↓↓↓

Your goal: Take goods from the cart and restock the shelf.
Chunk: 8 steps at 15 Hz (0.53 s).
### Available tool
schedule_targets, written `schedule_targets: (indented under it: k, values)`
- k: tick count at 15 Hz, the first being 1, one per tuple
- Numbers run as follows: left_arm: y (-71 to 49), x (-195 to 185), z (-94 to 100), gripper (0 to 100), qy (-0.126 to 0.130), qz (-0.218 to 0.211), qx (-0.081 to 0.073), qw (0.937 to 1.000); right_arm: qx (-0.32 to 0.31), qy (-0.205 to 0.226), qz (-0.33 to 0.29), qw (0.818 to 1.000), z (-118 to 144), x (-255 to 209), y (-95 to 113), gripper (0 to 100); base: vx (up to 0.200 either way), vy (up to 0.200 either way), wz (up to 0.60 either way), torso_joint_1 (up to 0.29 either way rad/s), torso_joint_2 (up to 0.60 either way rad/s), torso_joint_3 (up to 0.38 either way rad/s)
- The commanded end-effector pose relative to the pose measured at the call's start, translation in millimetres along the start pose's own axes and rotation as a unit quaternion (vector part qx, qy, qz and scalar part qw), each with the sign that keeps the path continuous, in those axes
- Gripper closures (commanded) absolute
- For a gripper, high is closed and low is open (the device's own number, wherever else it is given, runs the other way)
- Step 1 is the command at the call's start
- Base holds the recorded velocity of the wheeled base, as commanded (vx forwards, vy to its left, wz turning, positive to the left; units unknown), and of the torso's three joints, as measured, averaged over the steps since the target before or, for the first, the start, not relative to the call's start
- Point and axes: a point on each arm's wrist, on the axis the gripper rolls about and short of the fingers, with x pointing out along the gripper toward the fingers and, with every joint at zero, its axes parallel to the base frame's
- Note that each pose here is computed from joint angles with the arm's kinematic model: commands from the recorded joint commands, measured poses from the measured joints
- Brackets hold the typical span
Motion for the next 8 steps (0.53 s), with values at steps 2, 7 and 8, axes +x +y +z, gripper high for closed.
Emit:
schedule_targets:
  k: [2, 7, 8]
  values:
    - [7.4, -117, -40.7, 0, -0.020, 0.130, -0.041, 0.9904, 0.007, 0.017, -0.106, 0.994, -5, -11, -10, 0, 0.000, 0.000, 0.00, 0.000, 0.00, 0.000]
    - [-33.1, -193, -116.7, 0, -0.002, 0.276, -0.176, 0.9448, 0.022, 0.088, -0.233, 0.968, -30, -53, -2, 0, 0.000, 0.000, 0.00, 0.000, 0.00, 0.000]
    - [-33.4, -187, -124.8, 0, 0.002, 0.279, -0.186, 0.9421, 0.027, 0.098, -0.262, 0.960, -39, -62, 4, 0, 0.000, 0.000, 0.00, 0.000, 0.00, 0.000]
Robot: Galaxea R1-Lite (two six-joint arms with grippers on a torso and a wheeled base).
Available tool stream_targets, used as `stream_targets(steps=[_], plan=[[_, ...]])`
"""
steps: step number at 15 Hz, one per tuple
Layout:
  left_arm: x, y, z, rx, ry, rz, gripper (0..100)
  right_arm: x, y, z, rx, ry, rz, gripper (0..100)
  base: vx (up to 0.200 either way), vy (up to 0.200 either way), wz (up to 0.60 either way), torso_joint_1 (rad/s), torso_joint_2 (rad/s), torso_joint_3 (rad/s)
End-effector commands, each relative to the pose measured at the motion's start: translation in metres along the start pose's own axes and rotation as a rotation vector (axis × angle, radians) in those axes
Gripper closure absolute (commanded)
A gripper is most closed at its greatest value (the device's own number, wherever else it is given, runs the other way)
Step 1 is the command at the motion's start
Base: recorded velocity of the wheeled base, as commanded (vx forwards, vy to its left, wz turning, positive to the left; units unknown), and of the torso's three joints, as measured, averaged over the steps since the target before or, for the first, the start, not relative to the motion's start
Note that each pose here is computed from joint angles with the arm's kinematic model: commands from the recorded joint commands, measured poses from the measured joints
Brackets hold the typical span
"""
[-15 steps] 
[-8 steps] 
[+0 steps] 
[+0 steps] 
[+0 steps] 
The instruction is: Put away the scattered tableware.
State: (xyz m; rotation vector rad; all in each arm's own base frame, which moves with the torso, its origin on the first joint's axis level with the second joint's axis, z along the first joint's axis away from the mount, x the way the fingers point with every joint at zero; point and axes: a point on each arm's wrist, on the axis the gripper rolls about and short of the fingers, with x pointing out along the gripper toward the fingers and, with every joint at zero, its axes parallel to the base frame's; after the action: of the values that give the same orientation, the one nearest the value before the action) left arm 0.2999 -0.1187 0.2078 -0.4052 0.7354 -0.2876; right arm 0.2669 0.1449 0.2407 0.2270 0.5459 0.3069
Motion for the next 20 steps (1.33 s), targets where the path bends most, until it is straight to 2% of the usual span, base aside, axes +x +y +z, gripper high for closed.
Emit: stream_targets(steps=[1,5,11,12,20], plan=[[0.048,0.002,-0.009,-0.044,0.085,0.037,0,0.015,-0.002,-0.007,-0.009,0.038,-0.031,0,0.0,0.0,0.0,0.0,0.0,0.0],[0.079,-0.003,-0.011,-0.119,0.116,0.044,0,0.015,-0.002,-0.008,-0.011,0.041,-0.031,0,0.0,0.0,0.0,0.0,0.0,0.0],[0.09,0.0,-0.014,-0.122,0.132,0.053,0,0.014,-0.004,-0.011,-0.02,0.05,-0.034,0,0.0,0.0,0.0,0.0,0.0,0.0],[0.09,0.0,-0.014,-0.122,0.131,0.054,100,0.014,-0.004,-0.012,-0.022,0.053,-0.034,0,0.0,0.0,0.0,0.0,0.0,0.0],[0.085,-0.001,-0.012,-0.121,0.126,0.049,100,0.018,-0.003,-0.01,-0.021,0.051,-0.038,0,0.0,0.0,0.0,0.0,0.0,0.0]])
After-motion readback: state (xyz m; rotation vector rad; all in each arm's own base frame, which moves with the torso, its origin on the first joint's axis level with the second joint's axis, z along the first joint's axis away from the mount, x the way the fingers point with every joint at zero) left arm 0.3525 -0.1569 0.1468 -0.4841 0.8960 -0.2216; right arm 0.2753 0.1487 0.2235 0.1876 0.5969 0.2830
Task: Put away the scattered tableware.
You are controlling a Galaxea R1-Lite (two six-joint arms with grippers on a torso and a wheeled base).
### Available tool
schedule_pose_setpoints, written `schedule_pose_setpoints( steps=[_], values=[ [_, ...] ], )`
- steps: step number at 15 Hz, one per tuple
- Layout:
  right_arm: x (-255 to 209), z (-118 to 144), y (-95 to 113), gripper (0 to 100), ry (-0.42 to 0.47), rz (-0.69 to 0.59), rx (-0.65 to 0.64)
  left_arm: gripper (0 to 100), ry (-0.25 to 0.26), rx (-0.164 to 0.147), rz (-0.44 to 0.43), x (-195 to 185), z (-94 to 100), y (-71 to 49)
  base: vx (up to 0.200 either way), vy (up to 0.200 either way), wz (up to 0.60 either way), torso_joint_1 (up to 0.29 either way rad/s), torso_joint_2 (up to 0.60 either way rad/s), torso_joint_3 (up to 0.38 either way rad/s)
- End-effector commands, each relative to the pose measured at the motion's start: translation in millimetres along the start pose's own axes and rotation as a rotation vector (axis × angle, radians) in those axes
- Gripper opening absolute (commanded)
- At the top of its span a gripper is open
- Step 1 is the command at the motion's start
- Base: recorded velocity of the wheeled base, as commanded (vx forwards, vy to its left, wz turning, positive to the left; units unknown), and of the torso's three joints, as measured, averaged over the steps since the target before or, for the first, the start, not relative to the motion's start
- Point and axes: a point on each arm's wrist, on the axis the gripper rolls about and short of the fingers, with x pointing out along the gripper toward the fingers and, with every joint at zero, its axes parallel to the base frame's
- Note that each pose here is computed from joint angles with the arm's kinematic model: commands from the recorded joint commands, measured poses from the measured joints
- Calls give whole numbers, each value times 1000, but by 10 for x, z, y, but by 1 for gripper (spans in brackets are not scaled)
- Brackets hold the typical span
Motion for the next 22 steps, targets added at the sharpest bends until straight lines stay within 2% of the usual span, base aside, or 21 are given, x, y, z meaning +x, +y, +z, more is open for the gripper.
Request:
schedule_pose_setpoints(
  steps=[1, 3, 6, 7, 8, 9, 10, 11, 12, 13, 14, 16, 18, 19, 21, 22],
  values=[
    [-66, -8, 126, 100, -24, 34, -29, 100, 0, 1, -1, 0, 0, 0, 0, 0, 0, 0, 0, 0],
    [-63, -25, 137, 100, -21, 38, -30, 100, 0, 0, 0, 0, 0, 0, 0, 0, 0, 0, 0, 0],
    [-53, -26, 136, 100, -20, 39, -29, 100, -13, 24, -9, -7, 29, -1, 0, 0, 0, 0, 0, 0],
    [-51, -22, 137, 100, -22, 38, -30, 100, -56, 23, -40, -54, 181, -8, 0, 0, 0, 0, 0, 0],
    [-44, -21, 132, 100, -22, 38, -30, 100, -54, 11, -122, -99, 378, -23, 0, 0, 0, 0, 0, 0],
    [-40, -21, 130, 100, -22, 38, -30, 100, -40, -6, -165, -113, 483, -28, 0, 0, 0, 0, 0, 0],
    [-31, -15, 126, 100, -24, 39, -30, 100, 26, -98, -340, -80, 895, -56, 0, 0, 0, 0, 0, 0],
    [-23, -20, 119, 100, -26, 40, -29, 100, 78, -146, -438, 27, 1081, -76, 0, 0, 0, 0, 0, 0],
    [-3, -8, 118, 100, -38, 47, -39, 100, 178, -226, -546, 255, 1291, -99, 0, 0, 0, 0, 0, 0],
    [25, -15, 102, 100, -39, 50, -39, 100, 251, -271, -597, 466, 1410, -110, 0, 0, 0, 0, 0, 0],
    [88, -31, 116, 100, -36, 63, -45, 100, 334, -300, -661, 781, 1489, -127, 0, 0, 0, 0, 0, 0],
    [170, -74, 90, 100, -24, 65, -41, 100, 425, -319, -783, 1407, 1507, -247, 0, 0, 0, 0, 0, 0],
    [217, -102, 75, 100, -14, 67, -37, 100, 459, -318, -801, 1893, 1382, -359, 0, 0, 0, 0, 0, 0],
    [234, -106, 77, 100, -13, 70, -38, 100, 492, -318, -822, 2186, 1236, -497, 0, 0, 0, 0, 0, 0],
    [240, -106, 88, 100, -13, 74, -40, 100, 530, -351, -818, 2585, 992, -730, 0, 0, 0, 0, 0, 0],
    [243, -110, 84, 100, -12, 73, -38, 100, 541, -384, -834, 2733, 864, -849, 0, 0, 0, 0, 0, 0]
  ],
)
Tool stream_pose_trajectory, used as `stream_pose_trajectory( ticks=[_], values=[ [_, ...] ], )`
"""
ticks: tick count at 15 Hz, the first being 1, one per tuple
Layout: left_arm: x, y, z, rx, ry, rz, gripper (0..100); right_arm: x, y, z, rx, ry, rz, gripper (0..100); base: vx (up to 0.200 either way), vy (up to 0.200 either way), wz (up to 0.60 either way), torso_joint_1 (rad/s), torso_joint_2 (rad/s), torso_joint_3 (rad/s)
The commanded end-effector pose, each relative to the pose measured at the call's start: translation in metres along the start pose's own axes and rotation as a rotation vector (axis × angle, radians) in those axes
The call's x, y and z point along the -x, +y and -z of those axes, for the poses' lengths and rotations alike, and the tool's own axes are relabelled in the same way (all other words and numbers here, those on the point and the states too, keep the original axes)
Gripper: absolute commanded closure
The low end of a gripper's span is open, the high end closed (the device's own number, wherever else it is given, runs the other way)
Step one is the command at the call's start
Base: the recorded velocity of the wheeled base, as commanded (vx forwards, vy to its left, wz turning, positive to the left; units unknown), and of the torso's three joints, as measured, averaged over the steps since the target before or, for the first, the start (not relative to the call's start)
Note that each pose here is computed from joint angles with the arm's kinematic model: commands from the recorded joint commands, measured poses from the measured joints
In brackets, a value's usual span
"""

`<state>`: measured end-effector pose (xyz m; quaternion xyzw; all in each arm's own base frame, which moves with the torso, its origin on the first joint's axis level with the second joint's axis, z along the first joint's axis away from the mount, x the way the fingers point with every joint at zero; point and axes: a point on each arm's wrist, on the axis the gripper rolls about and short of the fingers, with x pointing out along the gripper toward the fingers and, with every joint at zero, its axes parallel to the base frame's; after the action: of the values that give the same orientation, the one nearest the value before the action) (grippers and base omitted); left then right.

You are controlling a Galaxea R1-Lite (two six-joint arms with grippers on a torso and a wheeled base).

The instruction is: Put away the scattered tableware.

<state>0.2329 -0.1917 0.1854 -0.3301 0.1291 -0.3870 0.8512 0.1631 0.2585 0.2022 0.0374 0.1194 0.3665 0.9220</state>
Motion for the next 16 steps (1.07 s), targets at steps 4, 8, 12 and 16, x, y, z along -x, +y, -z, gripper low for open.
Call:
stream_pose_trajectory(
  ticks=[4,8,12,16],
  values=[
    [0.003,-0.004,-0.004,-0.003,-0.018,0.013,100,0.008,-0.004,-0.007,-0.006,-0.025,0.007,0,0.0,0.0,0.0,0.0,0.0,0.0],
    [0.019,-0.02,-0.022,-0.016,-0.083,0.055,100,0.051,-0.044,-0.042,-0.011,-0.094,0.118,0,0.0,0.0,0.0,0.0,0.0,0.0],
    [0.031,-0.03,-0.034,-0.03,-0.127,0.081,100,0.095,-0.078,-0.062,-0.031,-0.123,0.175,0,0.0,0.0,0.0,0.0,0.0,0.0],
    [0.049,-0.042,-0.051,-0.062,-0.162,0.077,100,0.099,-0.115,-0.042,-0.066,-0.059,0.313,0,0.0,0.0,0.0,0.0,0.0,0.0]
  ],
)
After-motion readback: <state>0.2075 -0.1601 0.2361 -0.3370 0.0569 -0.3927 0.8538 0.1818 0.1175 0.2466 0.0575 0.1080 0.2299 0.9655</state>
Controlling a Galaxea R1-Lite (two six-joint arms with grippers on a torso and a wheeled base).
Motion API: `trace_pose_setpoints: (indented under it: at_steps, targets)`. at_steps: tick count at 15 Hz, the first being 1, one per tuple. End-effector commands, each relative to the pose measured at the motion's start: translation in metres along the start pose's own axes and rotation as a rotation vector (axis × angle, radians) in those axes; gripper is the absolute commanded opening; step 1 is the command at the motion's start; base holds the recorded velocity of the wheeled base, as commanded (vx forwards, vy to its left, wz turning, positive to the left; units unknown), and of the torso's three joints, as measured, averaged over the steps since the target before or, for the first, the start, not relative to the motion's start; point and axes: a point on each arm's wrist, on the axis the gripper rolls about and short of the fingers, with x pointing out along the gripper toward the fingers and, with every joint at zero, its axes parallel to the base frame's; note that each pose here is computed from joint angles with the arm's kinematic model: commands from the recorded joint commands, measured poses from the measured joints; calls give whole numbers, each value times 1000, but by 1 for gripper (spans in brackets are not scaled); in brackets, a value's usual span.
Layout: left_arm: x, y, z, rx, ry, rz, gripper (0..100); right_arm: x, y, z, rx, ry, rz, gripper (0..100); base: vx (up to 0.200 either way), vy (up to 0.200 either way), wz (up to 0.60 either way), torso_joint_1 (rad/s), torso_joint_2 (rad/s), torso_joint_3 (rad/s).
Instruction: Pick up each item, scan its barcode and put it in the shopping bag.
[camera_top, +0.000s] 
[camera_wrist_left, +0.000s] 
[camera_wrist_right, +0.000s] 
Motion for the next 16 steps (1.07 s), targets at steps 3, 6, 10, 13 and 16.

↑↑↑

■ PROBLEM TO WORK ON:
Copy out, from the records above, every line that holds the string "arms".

■ ANSWER AREA:
Robot: Galaxea R1-Lite (two six-joint arms with grippers on a torso and a wheeled base).
You are controlling a Galaxea R1-Lite (two six-joint arms with grippers on a torso and a wheeled base).
You are controlling a Galaxea R1-Lite (two six-joint arms with grippers on a torso and a wheeled base).
Controlling a Galaxea R1-Lite (two six-joint arms with grippers on a torso and a wheeled base).

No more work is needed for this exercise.